A collection of poems, on the inside.
spoon
Tie me to the clock hand
I am the Witch of Stolen Moments but I am weak I do not steal by force but by good sense, and accidents. I squeeze myself into minutes on which minutes made–– the extra hour that happened when the sky forgot it was to keep falling into itself and I slipped under no one’s watchful eye to be under yours only long enough for them to open, still groggy, still dim, not-yet-enough to say yes, okay, that sight might make-believe it were dream. No witness except your one shut eye, and my sleepless, measured breathing, never louder than the loudest confession a mute throat can make.
 
Dear,
the sun’s timorous glance exposed You to me, in your ankle, the faintest line of the hourglass, thinned to a grain of sand while time runs above and below. You are so young there like a newborn eye before lids come unstuck, milky white makes it a miracle in itself, those gritty pilgrimages you made in and out of Yourself. In another life I would have knelt down to kiss your feet.
 
Lovely hands
Large hands Heavy hands between which fingers like monuments pinched eyelashes, plucked soundlessly (hook and pull, twist) wove them through the eye of a needle with a moment’s loose wrist.
 
(to nobody) my wish
In a blind, hollow cave I recite, shout: please be kind to me, tell me you allow me everything, and forgive me too.
 
Silt
I could feel, in my chest, fingernails hollowing out the riverbed, dredging up silt. Letting the silt float to the surface, an oily skin. I gathered up this oil, to light a very dim, flickering flame there. We were two pairs of red rimmed eyes, unwavering.
(black) sesame seed
Like a sesame seed, wretched, wedged in the creases of my brain–– I’d sink a toothpick in if I could.
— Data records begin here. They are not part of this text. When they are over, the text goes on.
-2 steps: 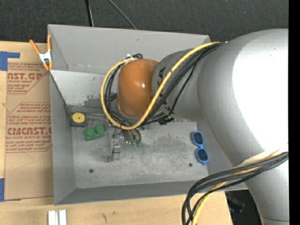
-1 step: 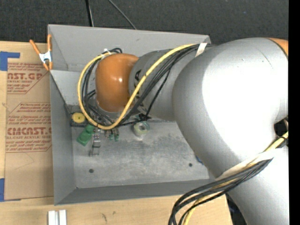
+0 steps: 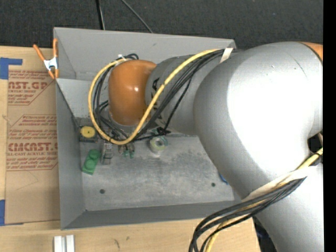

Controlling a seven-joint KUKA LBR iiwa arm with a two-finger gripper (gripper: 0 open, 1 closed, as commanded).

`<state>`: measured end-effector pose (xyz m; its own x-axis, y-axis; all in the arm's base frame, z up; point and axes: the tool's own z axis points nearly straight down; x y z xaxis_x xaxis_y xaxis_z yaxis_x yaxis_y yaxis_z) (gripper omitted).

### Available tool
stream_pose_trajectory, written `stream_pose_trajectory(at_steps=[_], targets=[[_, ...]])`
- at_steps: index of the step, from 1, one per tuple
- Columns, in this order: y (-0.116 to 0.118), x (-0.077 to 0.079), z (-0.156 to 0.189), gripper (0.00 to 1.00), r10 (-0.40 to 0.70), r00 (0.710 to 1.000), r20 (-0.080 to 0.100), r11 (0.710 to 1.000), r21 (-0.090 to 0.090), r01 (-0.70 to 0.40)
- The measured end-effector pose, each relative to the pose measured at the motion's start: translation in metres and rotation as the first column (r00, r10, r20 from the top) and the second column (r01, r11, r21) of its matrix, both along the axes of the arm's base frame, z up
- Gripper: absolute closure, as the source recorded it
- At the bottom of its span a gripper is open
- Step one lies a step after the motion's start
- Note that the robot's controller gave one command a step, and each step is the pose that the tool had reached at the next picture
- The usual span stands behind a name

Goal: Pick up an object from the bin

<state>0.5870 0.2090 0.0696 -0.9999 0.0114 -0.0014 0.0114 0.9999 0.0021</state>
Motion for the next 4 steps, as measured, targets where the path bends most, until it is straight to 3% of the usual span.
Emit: stream_pose_trajectory(at_steps=[1, 2, 3, 4], targets=[[0.000, 0.000, 0.000, 0.00, 0.000, 1.000, 0.000, 1.000, 0.000, 0.000], [0.037, -0.023, 0.001, 0.00, 0.402, 0.916, 0.001, 0.916, -0.002, -0.402], [0.037, -0.023, 0.001, 1.00, 0.401, 0.916, 0.000, 0.916, -0.001, -0.401], [-0.001, -0.027, 0.150, 1.00, 0.514, 0.857, 0.009, 0.858, -0.005, -0.514]])
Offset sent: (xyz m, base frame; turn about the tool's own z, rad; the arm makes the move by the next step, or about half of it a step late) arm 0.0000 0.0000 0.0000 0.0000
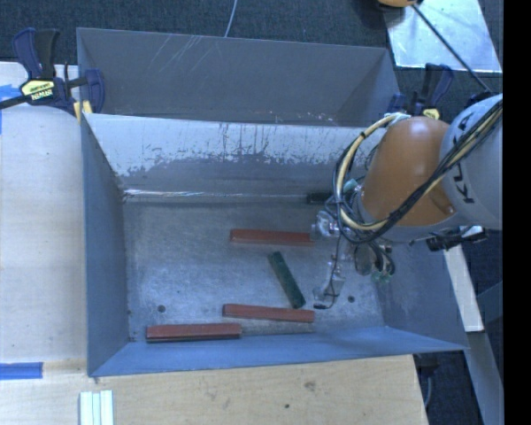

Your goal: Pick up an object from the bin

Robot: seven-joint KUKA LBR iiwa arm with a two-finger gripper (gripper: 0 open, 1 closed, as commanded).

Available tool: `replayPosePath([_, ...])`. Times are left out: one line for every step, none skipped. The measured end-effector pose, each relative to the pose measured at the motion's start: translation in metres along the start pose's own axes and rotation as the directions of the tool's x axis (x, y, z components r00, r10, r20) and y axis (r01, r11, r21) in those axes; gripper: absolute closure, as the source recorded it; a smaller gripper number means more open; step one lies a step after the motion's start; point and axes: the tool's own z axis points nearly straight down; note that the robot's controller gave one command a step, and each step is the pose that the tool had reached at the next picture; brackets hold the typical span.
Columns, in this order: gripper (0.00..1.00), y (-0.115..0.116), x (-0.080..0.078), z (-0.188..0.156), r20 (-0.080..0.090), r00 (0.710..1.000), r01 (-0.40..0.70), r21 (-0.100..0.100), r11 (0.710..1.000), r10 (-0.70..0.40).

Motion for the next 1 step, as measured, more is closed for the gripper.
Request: replayPosePath([0.0, 0.0349, -0.0252, 0.0212, 0.003, 0.999, 0.034, 0.002, 0.999, -0.034])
Everyone, ever The voice behind Tomas says, life is a sketch for nothing. I’ll stand at the end of mine, turn my head and recall: There was no one, ever, knows any better. Zoom out further still, and the universe looks on kindly, at we, who never knew any better, struggling so seriously Picking things up putting things down heavy–– so heavy! Irises wide stare straight ahead we’re shouting! Shouting our convictions to the glass-clear air next to each other; the air around us is so still. It’s a director’s cut, no soundtrack, only the crunch crunch crunch of the universe enjoying some popcorn.


I-witness
Under eyes, I walk, feel the placement of one foot before the other on a trope. My chapped lips moulds thin a voice like mine that says a vague thing–– almost-but-not-quite a memory. : Light (as in without weight). My arms rest at the wrong bend, somewhere between my wrist and my elbow. Under blind skies, are as many words as there are stones, and skin, flesh, bones, warmed, are homely yet firm. If only I could stay here.
Love was born of one gesture–– you drew a line in the air between our two chests and said “ it was attached to you, but it sprung in me. The gesture that gave birth to love floated out of time and stayed there, like an icon–– like the shape of an odd function rotating slowly in an abstract plane–– like a small planet orbiting itself in space.
Windburned every bone brittle, varnished in calamine lotion and draped gingerly in gauze. breathing is like swallowing. needles poised, lined up under my fingernail. our ears are sealed with spirit-drenched cotton; when warmth slammed itself against our locked door, we didn’t hear it. The expression you wore, I’d never seen it on you. for once steady, in straight lines save the brow, gave away your eye’s echo. Strike a match against my cheek, hear it flare. Lips graze lungs, draw one corner aside, like carving melting stone.
the heartbreak of an old persimmon tree Say the word, a sharp and crunchy mouthful of shards rolling around behind my lips. Hold it between my teeth. I don’t see my hands or my feet, but I see you in front of me. How old was this persimmon tree? How long had it stood? Had you grown up with it? Was it an old friend? We were playing, were you standing or kneeling? He or she or they were gentle when they told you. Your shout and your tears were fast, guttural; as to a blow struck to your belly, you crumpled. (What are old persimmon trees like? Gnarly and strong and so tall, curled arms reaching for the sky. I remember each year before that, the soft fruit that would fall and make splashes on our concrete. So many fleshy, gently rotting mounds that would turn the air sweet. Overripe persimmons have a lovely burnt-amber skin, split open to spill sticky, stringy insides that resemble honey-matted hair.) Crumpled, you hold your face in one hand. You sit so still as your chest swells, shoulders heave and breath grates your throat, eyes knotted, cheeks warm and wet. The room is dark with dust. Are you mourning the tree? A stolen life your friend your childhood your father? Are you still mourning? Maybe I can’t call this mine. Maybe what I called mine was really yours, so immense that I was incidentally caught in it’s fallout, as collateral. How did I know then–– to bury the invincible, come hurt, who takes in all with open arms? The premature birth of my secular life.